I have a conundrum. A co-worker of mine has said some pretty awful things on social media, and I don’t know what, if anything, to do about it.

I work with this person occasionally. When I was new and had to ask him a few questions about a project, I googled him to check out his LinkedIn and so on, and the first thing that came up was his Twitter feed, with the company name in his bio. I added him to a list and went on with my day. In the past few months, though, his feed has turned into a fat-shaming Milo Yiannopoulos–loving bro-fest. He removed the company’s name a few weeks ago — now it has something about “triggering supplicating millennial babies.” Ohhhkay. One of his most recent tweets crossed a major line for me: He used a homophobic slur, specifically to taunt people for being “too sensitive” online.

This guy is in a client-facing position and this Twitter feed is the first thing that comes up on a search for his name.

I don’t know what to do here. I find I’m still pretty upset by his taunt (which, I imagine, is by design), but really I barely know the guy — it’s more the knowledge that my company hired such a nasty person. Dude is a clear outlier, and he already got transferred out of one department for being … himself. I’ve removed him from my lists, naturally.

I feel like our PR folks need to be made aware, though, in case clients look him up and stumble across the hateful rhetoric and lack of judgment.

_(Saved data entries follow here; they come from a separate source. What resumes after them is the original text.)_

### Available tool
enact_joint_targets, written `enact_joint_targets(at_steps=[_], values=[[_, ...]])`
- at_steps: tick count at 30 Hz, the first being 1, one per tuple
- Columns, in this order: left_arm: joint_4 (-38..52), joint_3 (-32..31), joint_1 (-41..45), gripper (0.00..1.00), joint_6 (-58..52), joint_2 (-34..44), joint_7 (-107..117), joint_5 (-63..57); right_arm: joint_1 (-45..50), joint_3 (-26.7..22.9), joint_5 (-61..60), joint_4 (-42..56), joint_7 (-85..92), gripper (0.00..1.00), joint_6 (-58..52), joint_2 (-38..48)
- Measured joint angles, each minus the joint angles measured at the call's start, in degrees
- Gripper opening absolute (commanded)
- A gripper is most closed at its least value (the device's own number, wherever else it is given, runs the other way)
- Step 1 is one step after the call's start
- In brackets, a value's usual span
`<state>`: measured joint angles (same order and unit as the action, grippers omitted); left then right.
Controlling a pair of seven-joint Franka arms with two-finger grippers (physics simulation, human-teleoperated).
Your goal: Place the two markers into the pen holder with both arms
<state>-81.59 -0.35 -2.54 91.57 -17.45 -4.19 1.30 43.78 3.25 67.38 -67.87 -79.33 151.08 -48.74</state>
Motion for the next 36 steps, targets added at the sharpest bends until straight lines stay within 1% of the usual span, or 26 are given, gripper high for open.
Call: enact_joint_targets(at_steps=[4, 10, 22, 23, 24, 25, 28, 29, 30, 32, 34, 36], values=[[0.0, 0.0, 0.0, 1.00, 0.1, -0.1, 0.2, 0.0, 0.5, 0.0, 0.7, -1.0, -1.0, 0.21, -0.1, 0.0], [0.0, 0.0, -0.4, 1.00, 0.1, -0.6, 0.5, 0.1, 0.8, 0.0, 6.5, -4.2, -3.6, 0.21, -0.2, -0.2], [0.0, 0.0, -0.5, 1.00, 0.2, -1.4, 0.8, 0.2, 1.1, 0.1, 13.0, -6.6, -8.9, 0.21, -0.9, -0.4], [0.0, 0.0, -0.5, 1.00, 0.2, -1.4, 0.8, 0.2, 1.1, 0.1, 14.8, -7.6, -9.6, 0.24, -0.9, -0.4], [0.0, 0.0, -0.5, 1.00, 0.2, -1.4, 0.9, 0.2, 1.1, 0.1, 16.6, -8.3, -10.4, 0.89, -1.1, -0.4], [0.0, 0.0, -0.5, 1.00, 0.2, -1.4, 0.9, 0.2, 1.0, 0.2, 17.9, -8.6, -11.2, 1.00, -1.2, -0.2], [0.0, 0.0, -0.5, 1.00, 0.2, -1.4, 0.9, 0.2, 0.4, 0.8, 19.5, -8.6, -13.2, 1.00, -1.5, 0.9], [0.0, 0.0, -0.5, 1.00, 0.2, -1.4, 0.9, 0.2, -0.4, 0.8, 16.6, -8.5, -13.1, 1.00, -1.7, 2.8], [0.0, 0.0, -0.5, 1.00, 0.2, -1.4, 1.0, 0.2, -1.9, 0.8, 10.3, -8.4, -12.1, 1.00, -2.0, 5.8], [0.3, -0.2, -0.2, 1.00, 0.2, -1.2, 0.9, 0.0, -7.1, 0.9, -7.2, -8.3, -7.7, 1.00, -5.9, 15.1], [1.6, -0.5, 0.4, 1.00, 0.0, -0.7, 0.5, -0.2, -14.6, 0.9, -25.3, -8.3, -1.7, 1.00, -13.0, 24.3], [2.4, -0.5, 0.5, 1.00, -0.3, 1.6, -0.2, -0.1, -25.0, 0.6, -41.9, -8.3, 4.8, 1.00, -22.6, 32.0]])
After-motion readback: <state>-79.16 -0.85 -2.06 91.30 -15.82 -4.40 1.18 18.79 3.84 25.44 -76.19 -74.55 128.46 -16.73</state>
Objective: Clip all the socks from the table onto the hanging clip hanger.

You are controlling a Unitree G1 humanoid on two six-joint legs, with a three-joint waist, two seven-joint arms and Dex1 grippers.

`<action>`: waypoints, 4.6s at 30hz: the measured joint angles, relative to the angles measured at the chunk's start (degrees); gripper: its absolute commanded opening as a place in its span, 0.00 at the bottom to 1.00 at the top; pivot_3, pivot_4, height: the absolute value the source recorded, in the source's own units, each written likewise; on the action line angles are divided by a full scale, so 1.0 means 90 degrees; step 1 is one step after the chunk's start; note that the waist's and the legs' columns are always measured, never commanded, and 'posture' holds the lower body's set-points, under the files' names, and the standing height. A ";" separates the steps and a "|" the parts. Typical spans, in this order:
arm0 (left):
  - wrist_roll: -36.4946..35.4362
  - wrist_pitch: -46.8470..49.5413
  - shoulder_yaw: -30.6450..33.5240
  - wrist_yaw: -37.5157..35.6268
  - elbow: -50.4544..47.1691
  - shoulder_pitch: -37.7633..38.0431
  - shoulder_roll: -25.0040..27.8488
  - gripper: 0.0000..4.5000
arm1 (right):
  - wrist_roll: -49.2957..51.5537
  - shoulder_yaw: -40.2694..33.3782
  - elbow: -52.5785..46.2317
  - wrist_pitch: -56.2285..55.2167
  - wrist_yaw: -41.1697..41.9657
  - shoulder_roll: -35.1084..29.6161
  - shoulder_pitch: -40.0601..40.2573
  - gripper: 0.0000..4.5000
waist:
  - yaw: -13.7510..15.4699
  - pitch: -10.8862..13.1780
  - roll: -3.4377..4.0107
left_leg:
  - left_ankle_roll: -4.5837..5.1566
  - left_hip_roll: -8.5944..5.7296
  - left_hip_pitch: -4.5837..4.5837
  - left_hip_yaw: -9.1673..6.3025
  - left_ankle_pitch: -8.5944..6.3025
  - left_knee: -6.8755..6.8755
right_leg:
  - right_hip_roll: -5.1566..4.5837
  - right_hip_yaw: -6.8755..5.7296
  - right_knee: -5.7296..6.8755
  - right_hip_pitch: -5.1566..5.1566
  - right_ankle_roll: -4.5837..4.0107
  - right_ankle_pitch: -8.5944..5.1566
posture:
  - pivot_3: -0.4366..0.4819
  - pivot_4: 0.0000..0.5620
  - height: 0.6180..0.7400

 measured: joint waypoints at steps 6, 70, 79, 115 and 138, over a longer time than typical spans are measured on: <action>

It is a personal feed, but it’s also under his full, fairly unique name. I don’t know if I should confront him, given his bro-y-ness and general hateful attitudes — plus, I can avoid him at work, mostly. I also don’t want to remain silent in the face of hateful shit, but he doesn’t seem like the kind of guy who would take confrontation well. I don’t know if this is an HR thing, either — I can imagine that his tweeting will poison quite a few relationships.

Do I just need to let it go, try to avoid working with him, and move on? Confront him? Reporting him feels like tattling somehow, even though he’s the one who is being publicly awful and gross.

Most of the time I’m a pretty staunch advocate that what you do in your private life is your business. But that’s really only true as long as you’re not hurting anyone else. If you’re publicly spewing hateful, vile things about other people — and you’re doing it in this era’s equivalent of the town square — it’s fair game for an employer to have concerns about that.

That’s especially true when the employee in question has a client-facing job, and presumably has clients who belong to any number of the groups of people this guy is issuing slurs about. I mean, if you saw that your financial planner or your dentist was posting stuff like this online, would you happily continue taking your business to him? Most people wouldn’t, and that makes it reasonable for your employer to at least want to be aware of it.

And really, even if your co-worker weren’t in a client-facing job, it’s reasonable for an employer to have concerns about what kind of a working environment he might be creating for his colleagues — some of whom are presumably in the groups he’s insulting — and how well he’s able to work with them. (And it actually sounds like that already might have come up as an issue, if I’m interpreting your comment about his transfer correctly.)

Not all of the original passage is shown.